An important part of my journey on this beautiful space rock have been my diagnosis of “double neurodivergence”, as I like to call it. I got my diagnosis way into my adulthood, so it definitely was something that I needed to digest and come to terms with, but in many ways it helped me to understand and accept myself.

Since childhood I felt different from my peers. I didn’t understand their reactions or what was expected of me. Over time I learned certain behaviours and phrases — like learning a foreign language — but it never felt natural. Not knowing why, I kept forcing myself to act “like everyone else”, to enjoy what they enjoyed. It was exhausting, and I often wondered, disappointed, “why do I have to be like this?”

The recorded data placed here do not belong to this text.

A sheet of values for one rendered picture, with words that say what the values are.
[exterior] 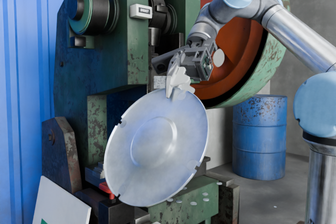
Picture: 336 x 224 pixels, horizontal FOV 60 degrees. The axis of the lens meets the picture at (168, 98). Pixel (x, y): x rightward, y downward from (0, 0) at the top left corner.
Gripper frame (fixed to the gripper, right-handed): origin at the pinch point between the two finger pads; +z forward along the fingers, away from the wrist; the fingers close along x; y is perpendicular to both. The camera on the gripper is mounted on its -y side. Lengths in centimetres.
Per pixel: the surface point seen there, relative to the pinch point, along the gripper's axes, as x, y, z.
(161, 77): 25.4, -26.4, -31.9
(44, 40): 29, -140, -72
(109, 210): 24.9, -20.2, 23.7
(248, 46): 34, 2, -59
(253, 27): 28, 5, -64
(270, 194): 225, -14, -78
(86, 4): -12.9, -38.1, -28.2
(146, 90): 21.3, -26.7, -20.5
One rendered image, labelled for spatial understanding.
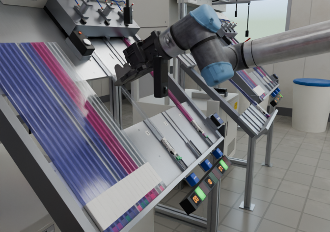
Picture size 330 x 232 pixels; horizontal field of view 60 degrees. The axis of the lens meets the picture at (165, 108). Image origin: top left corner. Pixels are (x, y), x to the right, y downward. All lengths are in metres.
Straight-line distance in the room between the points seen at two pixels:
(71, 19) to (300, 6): 3.72
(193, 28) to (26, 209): 0.68
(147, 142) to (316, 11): 3.74
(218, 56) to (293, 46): 0.19
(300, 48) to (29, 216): 0.83
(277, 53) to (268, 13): 3.64
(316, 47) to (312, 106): 2.97
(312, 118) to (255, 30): 1.51
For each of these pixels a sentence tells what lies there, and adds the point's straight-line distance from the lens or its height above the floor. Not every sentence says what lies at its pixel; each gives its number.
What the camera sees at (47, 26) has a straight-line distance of 0.95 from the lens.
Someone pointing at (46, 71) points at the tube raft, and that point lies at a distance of 0.78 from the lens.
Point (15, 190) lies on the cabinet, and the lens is 1.07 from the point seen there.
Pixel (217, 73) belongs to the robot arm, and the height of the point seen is 1.01.
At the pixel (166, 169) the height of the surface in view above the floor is 0.74.
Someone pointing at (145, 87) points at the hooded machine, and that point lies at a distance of 4.50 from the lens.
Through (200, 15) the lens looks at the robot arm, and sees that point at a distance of 0.72.
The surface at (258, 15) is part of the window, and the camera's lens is 4.45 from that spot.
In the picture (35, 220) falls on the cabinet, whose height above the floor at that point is 0.62.
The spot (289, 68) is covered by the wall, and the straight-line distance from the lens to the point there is 4.38.
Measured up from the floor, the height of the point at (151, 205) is 0.73.
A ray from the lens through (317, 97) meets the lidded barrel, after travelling 3.71.
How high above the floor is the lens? 1.10
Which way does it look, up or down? 14 degrees down
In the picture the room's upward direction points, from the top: straight up
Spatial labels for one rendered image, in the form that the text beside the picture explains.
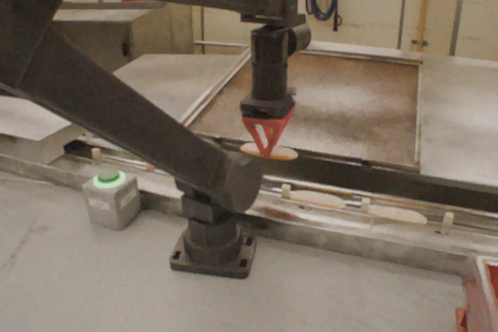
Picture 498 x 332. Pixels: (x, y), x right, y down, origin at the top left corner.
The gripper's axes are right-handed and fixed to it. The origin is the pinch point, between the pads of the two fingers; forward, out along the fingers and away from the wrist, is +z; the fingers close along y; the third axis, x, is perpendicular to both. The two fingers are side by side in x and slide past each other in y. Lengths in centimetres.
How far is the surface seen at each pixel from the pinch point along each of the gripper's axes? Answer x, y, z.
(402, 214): -23.6, -1.4, 7.9
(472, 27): -80, 339, 28
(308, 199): -7.7, -1.9, 8.0
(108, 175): 23.7, -13.9, 2.9
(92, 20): 221, 203, 18
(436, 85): -29, 47, 0
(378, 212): -19.7, -1.8, 8.1
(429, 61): -28, 61, -2
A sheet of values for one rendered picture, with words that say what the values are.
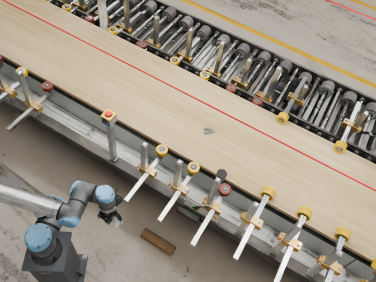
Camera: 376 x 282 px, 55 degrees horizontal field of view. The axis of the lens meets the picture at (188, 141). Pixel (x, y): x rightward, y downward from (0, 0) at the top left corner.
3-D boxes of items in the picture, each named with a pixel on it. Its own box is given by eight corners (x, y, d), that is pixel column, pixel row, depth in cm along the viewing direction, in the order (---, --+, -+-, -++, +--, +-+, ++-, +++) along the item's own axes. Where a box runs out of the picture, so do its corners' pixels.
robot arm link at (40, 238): (26, 254, 217) (17, 244, 203) (38, 228, 227) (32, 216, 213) (50, 261, 217) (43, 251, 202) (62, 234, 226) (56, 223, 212)
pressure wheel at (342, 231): (332, 233, 221) (339, 241, 223) (343, 233, 214) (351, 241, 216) (334, 225, 224) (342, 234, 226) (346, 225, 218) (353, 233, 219)
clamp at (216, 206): (219, 216, 231) (220, 212, 227) (200, 205, 234) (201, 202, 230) (222, 209, 234) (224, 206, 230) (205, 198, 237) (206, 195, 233)
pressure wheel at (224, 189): (224, 203, 239) (228, 196, 230) (214, 197, 241) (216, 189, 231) (230, 194, 243) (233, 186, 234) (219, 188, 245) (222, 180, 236)
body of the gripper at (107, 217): (98, 218, 201) (95, 210, 192) (107, 206, 206) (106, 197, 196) (109, 225, 200) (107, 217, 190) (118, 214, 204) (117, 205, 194)
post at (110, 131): (114, 163, 259) (109, 125, 222) (109, 160, 260) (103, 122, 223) (118, 158, 261) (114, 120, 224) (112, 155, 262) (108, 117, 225)
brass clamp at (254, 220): (258, 231, 217) (260, 228, 213) (238, 220, 220) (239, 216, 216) (262, 223, 221) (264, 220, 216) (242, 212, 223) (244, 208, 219)
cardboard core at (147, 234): (172, 253, 288) (140, 234, 295) (170, 257, 295) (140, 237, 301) (177, 245, 293) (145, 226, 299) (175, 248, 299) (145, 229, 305)
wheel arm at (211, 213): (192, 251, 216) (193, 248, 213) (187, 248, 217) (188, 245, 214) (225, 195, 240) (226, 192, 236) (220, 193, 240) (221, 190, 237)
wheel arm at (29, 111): (10, 133, 254) (8, 130, 250) (6, 131, 255) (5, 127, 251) (53, 95, 277) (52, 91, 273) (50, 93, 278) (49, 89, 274)
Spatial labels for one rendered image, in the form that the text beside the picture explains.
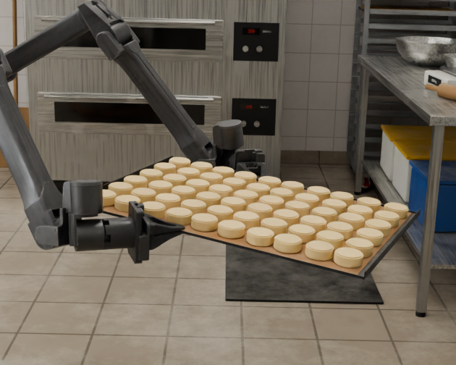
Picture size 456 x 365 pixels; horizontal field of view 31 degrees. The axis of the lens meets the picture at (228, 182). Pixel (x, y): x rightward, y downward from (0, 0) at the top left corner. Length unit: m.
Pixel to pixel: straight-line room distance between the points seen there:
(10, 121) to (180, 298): 2.21
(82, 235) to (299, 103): 4.53
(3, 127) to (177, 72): 3.30
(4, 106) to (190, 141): 0.57
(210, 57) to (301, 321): 1.88
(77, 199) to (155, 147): 3.48
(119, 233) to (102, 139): 3.49
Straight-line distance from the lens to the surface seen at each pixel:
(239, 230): 1.51
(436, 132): 3.40
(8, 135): 1.58
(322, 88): 5.91
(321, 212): 1.64
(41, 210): 1.53
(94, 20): 2.02
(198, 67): 4.83
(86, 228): 1.48
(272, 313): 3.57
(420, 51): 4.68
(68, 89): 4.94
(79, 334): 3.39
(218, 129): 1.99
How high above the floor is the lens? 1.50
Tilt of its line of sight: 16 degrees down
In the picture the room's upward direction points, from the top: 1 degrees clockwise
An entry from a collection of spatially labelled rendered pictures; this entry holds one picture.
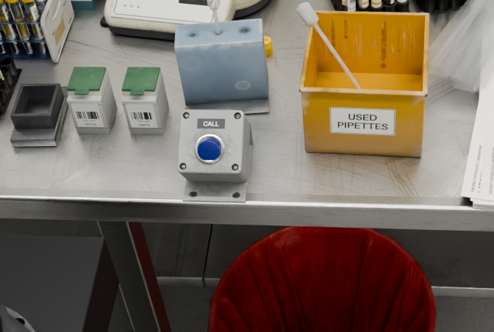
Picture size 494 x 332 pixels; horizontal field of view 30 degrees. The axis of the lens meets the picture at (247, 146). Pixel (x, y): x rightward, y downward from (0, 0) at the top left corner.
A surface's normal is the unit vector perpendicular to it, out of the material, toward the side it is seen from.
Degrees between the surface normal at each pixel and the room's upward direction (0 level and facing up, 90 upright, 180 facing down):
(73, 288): 3
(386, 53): 90
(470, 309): 0
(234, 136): 30
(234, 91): 90
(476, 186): 1
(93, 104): 90
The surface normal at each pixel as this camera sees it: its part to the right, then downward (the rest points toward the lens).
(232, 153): -0.14, -0.22
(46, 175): -0.09, -0.68
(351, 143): -0.15, 0.73
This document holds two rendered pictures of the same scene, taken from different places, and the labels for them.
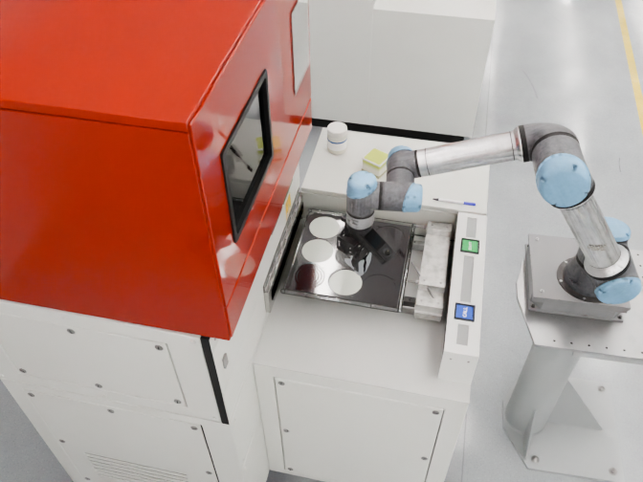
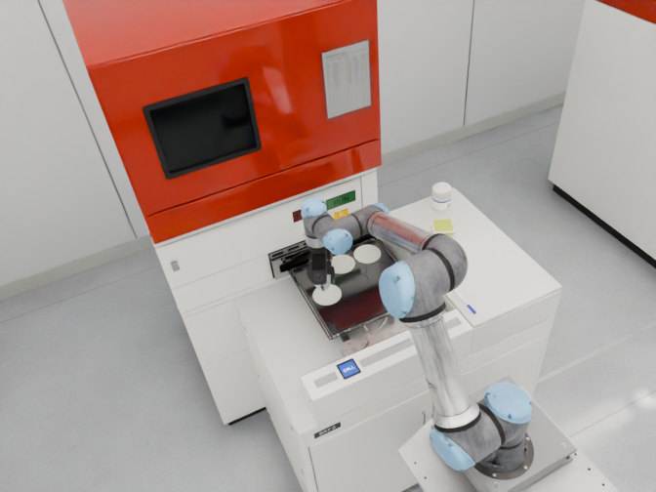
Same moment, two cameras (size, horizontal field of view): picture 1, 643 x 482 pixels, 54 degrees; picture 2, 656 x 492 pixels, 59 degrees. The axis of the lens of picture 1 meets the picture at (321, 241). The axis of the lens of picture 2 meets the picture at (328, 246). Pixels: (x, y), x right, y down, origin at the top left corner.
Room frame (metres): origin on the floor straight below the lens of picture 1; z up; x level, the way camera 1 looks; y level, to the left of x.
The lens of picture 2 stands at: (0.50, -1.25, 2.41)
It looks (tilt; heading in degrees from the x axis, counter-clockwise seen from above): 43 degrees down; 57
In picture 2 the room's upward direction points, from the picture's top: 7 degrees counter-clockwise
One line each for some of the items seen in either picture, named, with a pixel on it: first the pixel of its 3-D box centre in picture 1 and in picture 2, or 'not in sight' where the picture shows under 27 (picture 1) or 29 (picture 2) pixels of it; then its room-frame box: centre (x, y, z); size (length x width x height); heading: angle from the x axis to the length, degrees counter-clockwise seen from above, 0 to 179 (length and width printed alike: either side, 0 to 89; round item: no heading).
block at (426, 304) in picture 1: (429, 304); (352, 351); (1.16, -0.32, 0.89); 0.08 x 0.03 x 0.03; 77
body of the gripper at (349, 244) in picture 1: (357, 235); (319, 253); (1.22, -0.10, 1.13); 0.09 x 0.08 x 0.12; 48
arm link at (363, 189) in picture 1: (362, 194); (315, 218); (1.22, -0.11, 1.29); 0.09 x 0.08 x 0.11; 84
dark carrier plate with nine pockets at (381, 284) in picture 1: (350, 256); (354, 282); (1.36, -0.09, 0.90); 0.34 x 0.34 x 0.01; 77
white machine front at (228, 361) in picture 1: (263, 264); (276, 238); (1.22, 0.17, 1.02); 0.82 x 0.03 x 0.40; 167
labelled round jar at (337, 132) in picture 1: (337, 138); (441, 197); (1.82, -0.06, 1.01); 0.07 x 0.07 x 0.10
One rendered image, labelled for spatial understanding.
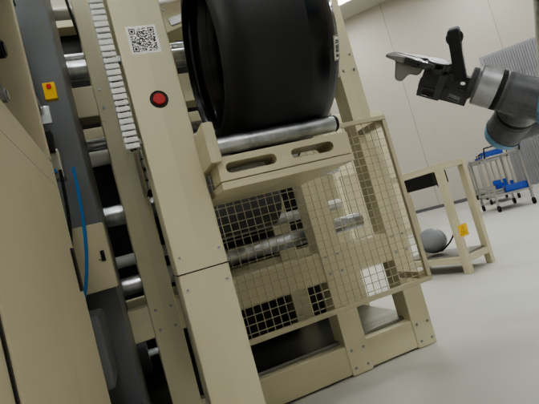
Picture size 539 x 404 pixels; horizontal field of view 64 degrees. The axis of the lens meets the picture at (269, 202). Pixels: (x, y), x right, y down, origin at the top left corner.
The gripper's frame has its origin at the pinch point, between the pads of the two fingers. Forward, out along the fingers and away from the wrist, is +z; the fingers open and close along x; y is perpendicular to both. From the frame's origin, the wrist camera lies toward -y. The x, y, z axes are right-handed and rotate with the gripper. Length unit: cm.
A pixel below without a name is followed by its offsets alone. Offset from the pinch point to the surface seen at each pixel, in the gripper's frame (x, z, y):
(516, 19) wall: 1143, -106, 47
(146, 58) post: -20, 56, 12
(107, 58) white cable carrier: -26, 64, 13
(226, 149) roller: -25.2, 28.2, 26.2
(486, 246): 196, -80, 145
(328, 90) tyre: -3.1, 12.4, 12.0
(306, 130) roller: -9.0, 14.1, 21.6
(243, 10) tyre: -16.6, 32.5, -4.1
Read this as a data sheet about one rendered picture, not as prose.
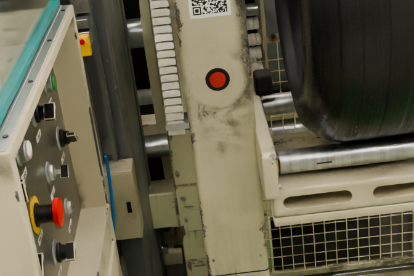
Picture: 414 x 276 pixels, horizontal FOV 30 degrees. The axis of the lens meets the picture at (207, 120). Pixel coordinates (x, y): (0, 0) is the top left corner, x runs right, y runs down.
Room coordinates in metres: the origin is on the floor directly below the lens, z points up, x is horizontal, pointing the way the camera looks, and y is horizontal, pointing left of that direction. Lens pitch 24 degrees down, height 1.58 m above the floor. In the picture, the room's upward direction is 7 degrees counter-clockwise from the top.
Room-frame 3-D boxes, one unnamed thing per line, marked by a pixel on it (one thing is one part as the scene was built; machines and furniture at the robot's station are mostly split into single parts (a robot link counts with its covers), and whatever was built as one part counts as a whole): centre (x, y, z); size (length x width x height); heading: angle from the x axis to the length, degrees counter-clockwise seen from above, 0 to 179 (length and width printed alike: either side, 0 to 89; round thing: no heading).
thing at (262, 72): (1.55, -0.13, 0.97); 0.05 x 0.04 x 0.05; 0
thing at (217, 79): (1.36, -0.03, 1.06); 0.03 x 0.02 x 0.03; 90
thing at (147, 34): (2.26, 0.12, 0.61); 0.33 x 0.06 x 0.86; 0
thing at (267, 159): (1.44, -0.11, 0.90); 0.40 x 0.03 x 0.10; 0
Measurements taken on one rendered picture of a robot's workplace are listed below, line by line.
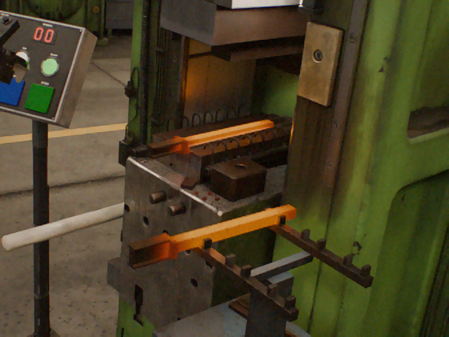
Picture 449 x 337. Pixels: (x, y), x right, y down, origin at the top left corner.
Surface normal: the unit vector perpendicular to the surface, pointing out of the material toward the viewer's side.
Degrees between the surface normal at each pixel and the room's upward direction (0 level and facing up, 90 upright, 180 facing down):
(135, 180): 90
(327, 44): 90
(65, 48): 60
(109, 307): 0
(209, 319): 0
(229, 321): 0
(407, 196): 90
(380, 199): 90
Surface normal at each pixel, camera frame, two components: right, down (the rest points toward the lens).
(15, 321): 0.11, -0.91
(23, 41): -0.27, -0.17
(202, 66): 0.68, 0.36
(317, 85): -0.73, 0.20
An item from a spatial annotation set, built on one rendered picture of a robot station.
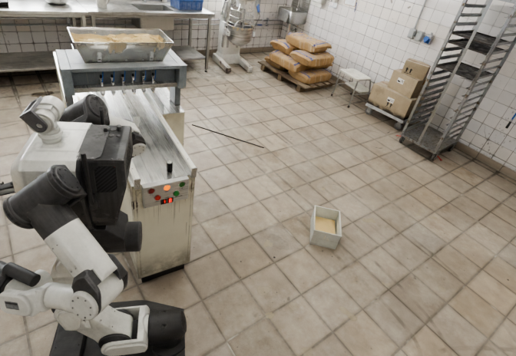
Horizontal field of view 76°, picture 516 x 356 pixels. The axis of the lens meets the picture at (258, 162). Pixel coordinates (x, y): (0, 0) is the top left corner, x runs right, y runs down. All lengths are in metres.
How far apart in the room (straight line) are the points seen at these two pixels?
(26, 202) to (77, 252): 0.17
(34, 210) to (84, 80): 1.44
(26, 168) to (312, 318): 1.87
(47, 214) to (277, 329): 1.66
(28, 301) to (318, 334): 1.69
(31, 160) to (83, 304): 0.40
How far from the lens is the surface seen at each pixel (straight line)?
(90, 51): 2.20
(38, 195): 0.95
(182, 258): 2.32
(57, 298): 1.07
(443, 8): 5.22
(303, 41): 5.59
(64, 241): 0.94
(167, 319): 1.85
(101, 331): 1.83
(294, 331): 2.31
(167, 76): 2.39
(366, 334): 2.47
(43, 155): 1.08
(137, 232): 1.33
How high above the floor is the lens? 1.97
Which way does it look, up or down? 34 degrees down
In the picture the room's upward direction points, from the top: 11 degrees clockwise
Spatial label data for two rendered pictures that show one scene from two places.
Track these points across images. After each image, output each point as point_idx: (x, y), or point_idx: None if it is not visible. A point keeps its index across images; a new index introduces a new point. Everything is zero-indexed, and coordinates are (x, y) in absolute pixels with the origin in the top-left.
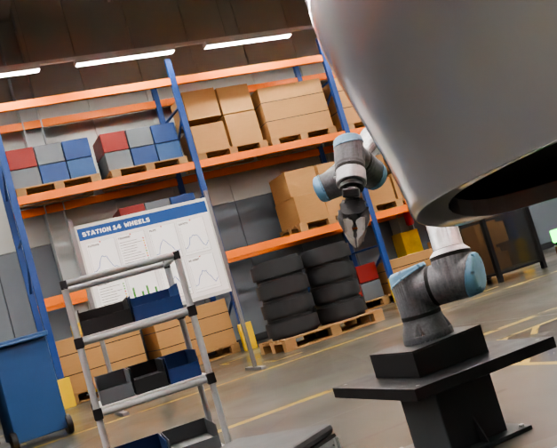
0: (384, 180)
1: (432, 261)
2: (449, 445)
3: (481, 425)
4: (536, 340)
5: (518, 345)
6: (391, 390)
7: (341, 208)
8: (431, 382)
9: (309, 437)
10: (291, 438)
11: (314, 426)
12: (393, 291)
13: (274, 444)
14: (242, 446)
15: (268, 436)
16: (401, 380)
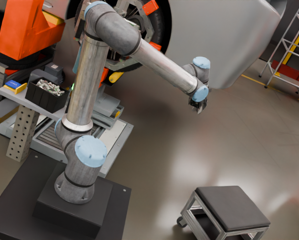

The diagnosis explained a lot. It turned out I wasn’t an alien, and neither is anyone else — my wiring is simply different, and that’s why I perceive the world the way I do. So yes, I can learn this foreign language of neurotypical behaviours and conventions for my own (and theirs) comfort and convenience, but, for better or for worse, but I’ll always remain myself, with my particular “wiring”. And honestly, discovering it was cathartic.

Still, even knowing the diagnosis doesn’t make the feeling of “not fitting in” disappear completely. Because we don’t live in a vacuum — we live in a society that isn’t always as accepting as it claims to be. And so, to function smoothly, some of us choose to mimic what’s seen as “normal”. Which is tough, because it’s like playing a role on stage every day, without a script and without a break. You know it’s not the real you. But you just keep playing it.

The painting I opened this post with is my attempt to express this feeling — the tension between accepting who you are, struggling to blend in, and never fully belonging.

At the same time, many people, including my friends, see something completely different in this piece — and I absolutely love that. It makes me happy that people who don’t share my experiences can still find something personal in my work.